Three of the policy issues and knowledge gaps AUPRF will address in future are groundwater and surface water protection when fracing, finding alternative water sources and wetlands protection.

Are there really any physical and chemical changes to potable water associated with fracing near shale gas and tight oil development? The public wants more information on this subject so the group will come up with some hard and fast evidence, said Moore, who is also an environmental advisor at Devon Canada Corp.

AUPRF will also develop a tool to track water use relative to how much water is available in a given basin.
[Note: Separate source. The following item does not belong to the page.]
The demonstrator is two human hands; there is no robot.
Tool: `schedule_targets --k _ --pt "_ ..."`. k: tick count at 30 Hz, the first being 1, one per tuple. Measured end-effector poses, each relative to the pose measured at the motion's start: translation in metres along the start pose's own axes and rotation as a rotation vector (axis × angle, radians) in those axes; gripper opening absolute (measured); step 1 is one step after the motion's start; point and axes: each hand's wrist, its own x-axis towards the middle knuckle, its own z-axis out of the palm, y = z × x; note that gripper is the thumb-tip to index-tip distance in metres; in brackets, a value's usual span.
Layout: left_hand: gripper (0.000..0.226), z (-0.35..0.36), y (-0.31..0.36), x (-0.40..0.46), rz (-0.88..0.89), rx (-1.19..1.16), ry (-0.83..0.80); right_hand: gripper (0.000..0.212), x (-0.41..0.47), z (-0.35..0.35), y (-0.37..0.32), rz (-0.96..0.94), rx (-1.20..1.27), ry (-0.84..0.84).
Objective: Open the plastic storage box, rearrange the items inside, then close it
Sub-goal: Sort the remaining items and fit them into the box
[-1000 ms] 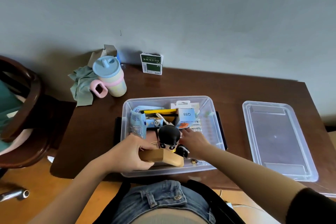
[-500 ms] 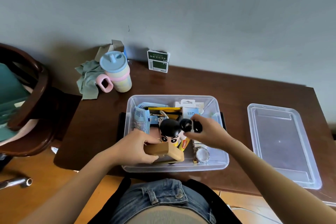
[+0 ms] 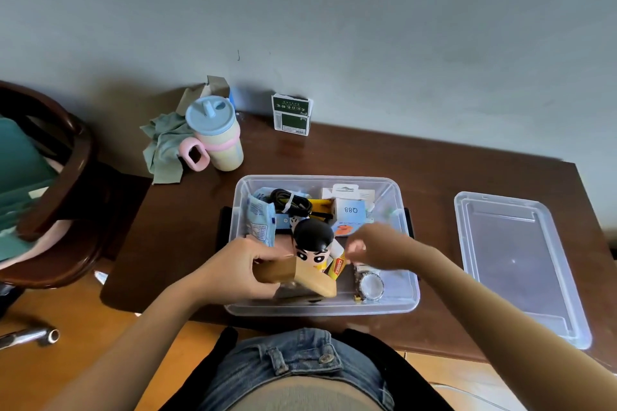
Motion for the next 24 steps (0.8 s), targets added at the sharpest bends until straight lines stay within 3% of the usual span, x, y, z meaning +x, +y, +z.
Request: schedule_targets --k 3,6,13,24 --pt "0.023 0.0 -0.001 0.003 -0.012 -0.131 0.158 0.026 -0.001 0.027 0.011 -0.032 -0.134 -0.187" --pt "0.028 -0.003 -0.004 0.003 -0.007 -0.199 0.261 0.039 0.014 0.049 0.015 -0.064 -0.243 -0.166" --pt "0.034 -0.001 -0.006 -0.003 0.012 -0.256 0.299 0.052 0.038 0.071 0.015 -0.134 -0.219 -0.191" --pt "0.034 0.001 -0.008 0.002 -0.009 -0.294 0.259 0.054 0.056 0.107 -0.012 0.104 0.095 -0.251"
Such a tool has been developed in British Columbia, and AUPRF wants to develop and maybe improve upon one for Alberta.

The industry is always looking for alternatives to using fresh water and there is a variety available so the group will assess the environmental net effects of using them.

Part of a new wetlands policy coming into effect involves compensation for wetlands disturbance so AUPRF will look at new ways of restoration enhancement, said Moore.

In 2013, AUPRF is funding 30 projects with a $2 million budget, with water research receiving $510,000 of that funding.

AUPRF is funded by an ERCB orphan well levy provided to the Canadian Association of Petroleum Producers and managed by PTAC.

Wayne Hillier of the Canadian Oil Sands Innovation Alliance (COSIA) told the forum that the team at COSIA’s water environmental priority area has pulled together projects worth $183 million. The largest single-member contribution is $34.9 million worth, he said.

“This is the basis of our future activity,” said Hillier.

COSIA is a hub in which 14 oilsands companies set priorities, drive and share innovation and accelerate the pace of environmental performance improvements.

Examples of COSIA’s current projects include: ceramic membrane technology; collaborative water management; improving water treatment; increasing water treatment skill; a pilot test of cyclic solvent process; sharing solutions to water challenges; streamlining water treatment and zero-liquid discharge.

A total of 145 technologies is under consideration by COSIA’s water EPA, he said, adding that one company has contributed 16 technologies.

A long list of technology contributions that has generated the most interest from COSIA members includes: a produced water evaporator; a disposal water system; steam assisted gravity drainage fresh-source-to-brackish-water conversion; salt-cavern disposal of seeded slurry evaporator concentrate; a Devonian aquifer study; water recovery from flue gas and a MacKay River zero-liquid discharge system.